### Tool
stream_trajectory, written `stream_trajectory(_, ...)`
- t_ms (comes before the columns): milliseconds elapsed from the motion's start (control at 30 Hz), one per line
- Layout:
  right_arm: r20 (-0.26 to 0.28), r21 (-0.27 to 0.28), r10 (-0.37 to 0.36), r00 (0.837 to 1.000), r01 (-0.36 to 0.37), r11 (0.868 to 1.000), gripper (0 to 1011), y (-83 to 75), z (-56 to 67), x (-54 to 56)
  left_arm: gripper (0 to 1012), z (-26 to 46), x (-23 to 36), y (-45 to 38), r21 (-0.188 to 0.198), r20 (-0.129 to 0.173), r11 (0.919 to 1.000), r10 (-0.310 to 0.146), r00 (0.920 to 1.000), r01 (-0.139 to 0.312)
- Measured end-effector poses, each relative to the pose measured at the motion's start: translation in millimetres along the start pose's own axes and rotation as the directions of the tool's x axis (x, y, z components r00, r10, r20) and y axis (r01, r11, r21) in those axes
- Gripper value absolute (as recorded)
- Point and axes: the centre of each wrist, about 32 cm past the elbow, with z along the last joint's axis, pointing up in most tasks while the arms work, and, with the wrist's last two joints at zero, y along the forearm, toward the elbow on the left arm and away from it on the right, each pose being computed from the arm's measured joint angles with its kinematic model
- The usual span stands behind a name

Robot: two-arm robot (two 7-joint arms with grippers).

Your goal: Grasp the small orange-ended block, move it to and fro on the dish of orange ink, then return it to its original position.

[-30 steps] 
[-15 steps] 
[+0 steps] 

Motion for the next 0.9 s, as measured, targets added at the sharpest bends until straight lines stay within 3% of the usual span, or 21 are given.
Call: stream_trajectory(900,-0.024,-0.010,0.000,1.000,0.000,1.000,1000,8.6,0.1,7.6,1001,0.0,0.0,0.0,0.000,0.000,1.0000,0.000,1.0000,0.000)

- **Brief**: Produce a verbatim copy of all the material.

- **Result for this task**:
### Tool
stream_trajectory, written `stream_trajectory(_, ...)`
- t_ms (comes before the columns): milliseconds elapsed from the motion's start (control at 30 Hz), one per line
- Layout:
  right_arm: r20 (-0.26 to 0.28), r21 (-0.27 to 0.28), r10 (-0.37 to 0.36), r00 (0.837 to 1.000), r01 (-0.36 to 0.37), r11 (0.868 to 1.000), gripper (0 to 1011), y (-83 to 75), z (-56 to 67), x (-54 to 56)
  left_arm: gripper (0 to 1012), z (-26 to 46), x (-23 to 36), y (-45 to 38), r21 (-0.188 to 0.198), r20 (-0.129 to 0.173), r11 (0.919 to 1.000), r10 (-0.310 to 0.146), r00 (0.920 to 1.000), r01 (-0.139 to 0.312)
- Measured end-effector poses, each relative to the pose measured at the motion's start: translation in millimetres along the start pose's own axes and rotation as the directions of the tool's x axis (x, y, z components r00, r10, r20) and y axis (r01, r11, r21) in those axes
- Gripper value absolute (as recorded)
- Point and axes: the centre of each wrist, about 32 cm past the elbow, with z along the last joint's axis, pointing up in most tasks while the arms work, and, with the wrist's last two joints at zero, y along the forearm, toward the elbow on the left arm and away from it on the right, each pose being computed from the arm's measured joint angles with its kinematic model
- The usual span stands behind a name

Robot: two-arm robot (two 7-joint arms with grippers).

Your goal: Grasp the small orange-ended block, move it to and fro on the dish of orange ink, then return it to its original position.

[-30 steps] 
[-15 steps] 
[+0 steps] 

Motion for the next 0.9 s, as measured, targets added at the sharpest bends until straight lines stay within 3% of the usual span, or 21 are given.
Call: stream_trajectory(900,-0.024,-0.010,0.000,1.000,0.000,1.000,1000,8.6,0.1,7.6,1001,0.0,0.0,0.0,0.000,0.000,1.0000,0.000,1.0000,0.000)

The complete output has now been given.